Given all the hoopla, it was interesting last Monday when passing through San Francisco to drop in on Apple’s main store and take a look. No, let’s be honest, I intended to buy an iPad – but that wasn’t to be. Stocks had run out the previous week but a truckload of new iPads were delivered that Monday morning. Quickly, the word went out, a huge queue appeared and soon snaked around the block, but by 1 p.m., two hours before we got to the store, stocks were again exhausted.
Oh well, at least we got to play with one of the many ‘try-me’ iPads in store. These were all constantly in use, while in the background an army of young helpers were quick to offer help and advice at the merest hint that this was welcome. And upstairs, round the clock, were seminars running on how to get the best out of your iPad. (Yes, Apple say they are not advertising the iPad, it’s all word of mouth, but the sheer marketing effort behind the scenes is staggering.)
The first thing I noticed was how heavy the iPad is – only 1.5 pounds (680 grams), says Apple, but still a significant weight to hold upright in a reading position if used as an e-book reader. (And of course that is my primary interest in the iPad, its potential as a new medium for disseminating scholarly research. For the same reason, we have been taking a closer look at Amazon’s Kindle and the Sony e-Reader.)
Ultimately, the weight needn’t be a problem (after all, the iPad isn’t much heavier than a chunky hardback book). But the dimensions of the iPad – slightly smaller than an A4- or US Letter-sized piece of paper – means it’s not something you are going to just slip into your pocket and carry round with you all the time.

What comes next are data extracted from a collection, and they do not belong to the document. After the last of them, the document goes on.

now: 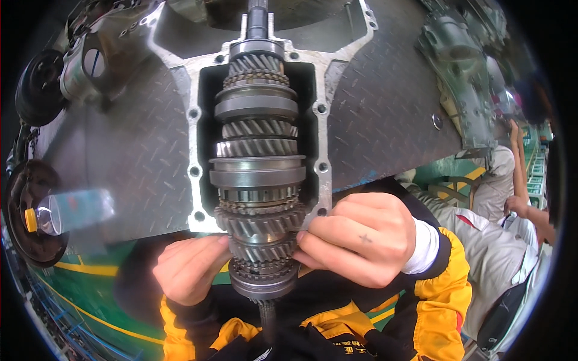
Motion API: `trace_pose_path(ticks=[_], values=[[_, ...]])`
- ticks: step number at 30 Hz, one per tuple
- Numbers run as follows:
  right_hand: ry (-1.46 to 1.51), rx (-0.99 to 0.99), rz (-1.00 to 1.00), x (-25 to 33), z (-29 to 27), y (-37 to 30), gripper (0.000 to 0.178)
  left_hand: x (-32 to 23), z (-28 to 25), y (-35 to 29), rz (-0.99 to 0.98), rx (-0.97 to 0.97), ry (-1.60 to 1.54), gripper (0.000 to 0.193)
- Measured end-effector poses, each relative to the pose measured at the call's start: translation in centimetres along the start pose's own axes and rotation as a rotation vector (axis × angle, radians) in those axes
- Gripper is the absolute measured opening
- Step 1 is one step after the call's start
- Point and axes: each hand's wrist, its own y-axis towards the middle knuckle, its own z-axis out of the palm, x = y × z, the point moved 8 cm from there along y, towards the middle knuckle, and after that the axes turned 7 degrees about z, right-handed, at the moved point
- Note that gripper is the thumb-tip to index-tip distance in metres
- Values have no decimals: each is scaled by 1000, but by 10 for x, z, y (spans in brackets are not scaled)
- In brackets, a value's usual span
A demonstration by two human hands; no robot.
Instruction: The person uses their hands to rotate and check the alignment of gears and shafts inside an open gearbox housing.
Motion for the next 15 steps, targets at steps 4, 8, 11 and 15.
trace_pose_path(ticks=[4, 8, 11, 15], values=[[12, -16, 48, 2, 1, -4, 29, -1, 1, -2, -2, -35, -3, 25], [24, -66, 55, 3, 2, -8, 28, 0, 2, -2, -4, -71, -13, 28], [41, -42, 83, 2, 1, -5, 26, 2, 0, -1, -40, -53, 6, 28], [42, 26, 71, -2, 2, -6, 26, -1, -3, 0, -32, -61, 15, 25]])
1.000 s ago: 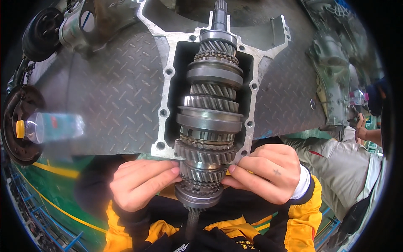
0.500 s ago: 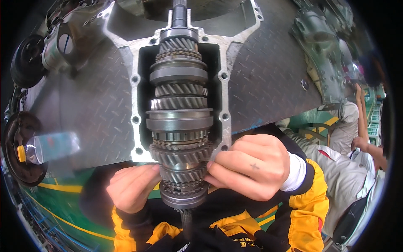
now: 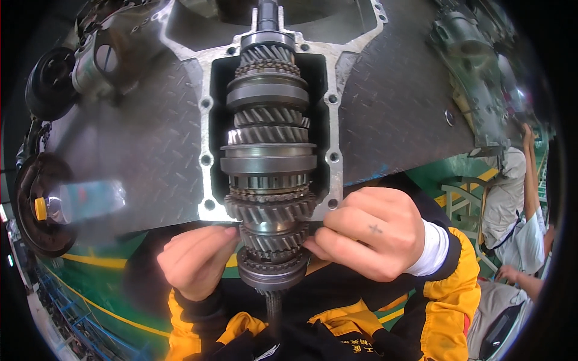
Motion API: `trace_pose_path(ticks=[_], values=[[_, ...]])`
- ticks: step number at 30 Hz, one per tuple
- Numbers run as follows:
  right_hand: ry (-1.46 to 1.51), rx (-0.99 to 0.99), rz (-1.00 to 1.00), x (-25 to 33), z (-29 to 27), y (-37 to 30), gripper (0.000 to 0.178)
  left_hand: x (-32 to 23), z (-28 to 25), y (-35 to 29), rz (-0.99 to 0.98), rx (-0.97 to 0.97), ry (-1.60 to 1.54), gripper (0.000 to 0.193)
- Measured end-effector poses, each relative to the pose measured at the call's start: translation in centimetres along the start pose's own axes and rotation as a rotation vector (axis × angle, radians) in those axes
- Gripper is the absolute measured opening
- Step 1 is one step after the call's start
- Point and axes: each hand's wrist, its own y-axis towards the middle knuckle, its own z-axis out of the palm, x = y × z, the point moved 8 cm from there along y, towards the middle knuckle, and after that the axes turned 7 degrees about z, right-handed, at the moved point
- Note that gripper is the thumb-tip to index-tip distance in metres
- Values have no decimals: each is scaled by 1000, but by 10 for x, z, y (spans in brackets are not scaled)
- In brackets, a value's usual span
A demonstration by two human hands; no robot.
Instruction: The person uses their hands to rotate and check the alignment of gears and shafts inside an open gearbox housing.
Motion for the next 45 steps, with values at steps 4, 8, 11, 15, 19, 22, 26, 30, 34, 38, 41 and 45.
trace_pose_path(ticks=[4, 8, 11, 15, 19, 22, 26, 30, 34, 38, 41, 45], values=[[97, 58, -86, 5, -3, -2, 23, 10, -12, -7, -56, 51, -102, 27], [123, 76, -64, 16, 3, -4, 25, 6, -5, -7, -53, 280, -347, 46], [73, 95, -26, 16, 10, -5, 25, 6, 2, -10, 45, 277, -372, 45], [50, 96, -45, 19, 12, -6, 25, 4, 3, -9, 70, 237, -394, 45], [14, 135, -50, 18, 17, -4, 27, 8, 4, -11, 56, 192, -403, 44], [21, 131, -49, 18, 16, -3, 26, 12, 4, -16, 54, 187, -390, 46], [5, 133, -40, 16, 20, -4, 27, 13, 4, -16, 39, 200, -407, 49], [20, 187, -56, 22, 21, -3, 29, 8, 3, -17, 97, 165, -378, 46], [-8, 134, -62, 23, 25, -6, 26, 6, 6, -20, 66, 143, -391, 42], [37, 91, -50, 20, 27, -8, 29, 3, 4, -22, 46, 124, -323, 41], [71, 72, -48, 17, 28, -10, 29, 0, 4, -21, 16, 108, -306, 36], [120, 39, -42, 17, 27, -11, 28, -3, 3, -22, 31, 135, -352, 43]])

That said, the size of the iPad and its stunning colour display makes it the first e-reader with the potential to transform how we present scholarly research into something utterly new. This isn’t something that is a static, monochrome and two-dimensional imitation of the book (like the Kindle) but a dynamic, interactive, vibrant, loud and boisterous ‘unbook’, an entirely new beast in our backyard.
For instance, I could imagine using the iPad to view Robert Cribb’s Digital Atlas of Indonesian History (shipping to our warehouses right now). It would be more than stunning; it would be awesome. But the key word in the above is ‘potential’. For the moment, it is not possible to connect an iPad to a printer, let alone download files (there’s not even a USB port). Viewing the Digital Atlas might be awesome but using its maps (not least downloading them) would be nigh on impossible – in other words a sad, crippled experience.
However, what is feasible would be an interactive, multi-media history of Indonesia based on the Digital Atlas, coded to run on the iPod, iPhone and iPad, and priced at about $5 to appeal to student budgets. (Maybe we should start looking at this now. And this is why I think the iPad will be a game-changer.)
It is not for nothing, then, that the ‘noise’ about the iPad is confused (you could even say the discussion sounds like the static once heard on old radio sets). Yes, the iPad is groundbreaking and yes it has its limitations but YES it opens the possibility of doing many things previously not possible in academic publishing.
Sounds like we are in for an interesting time.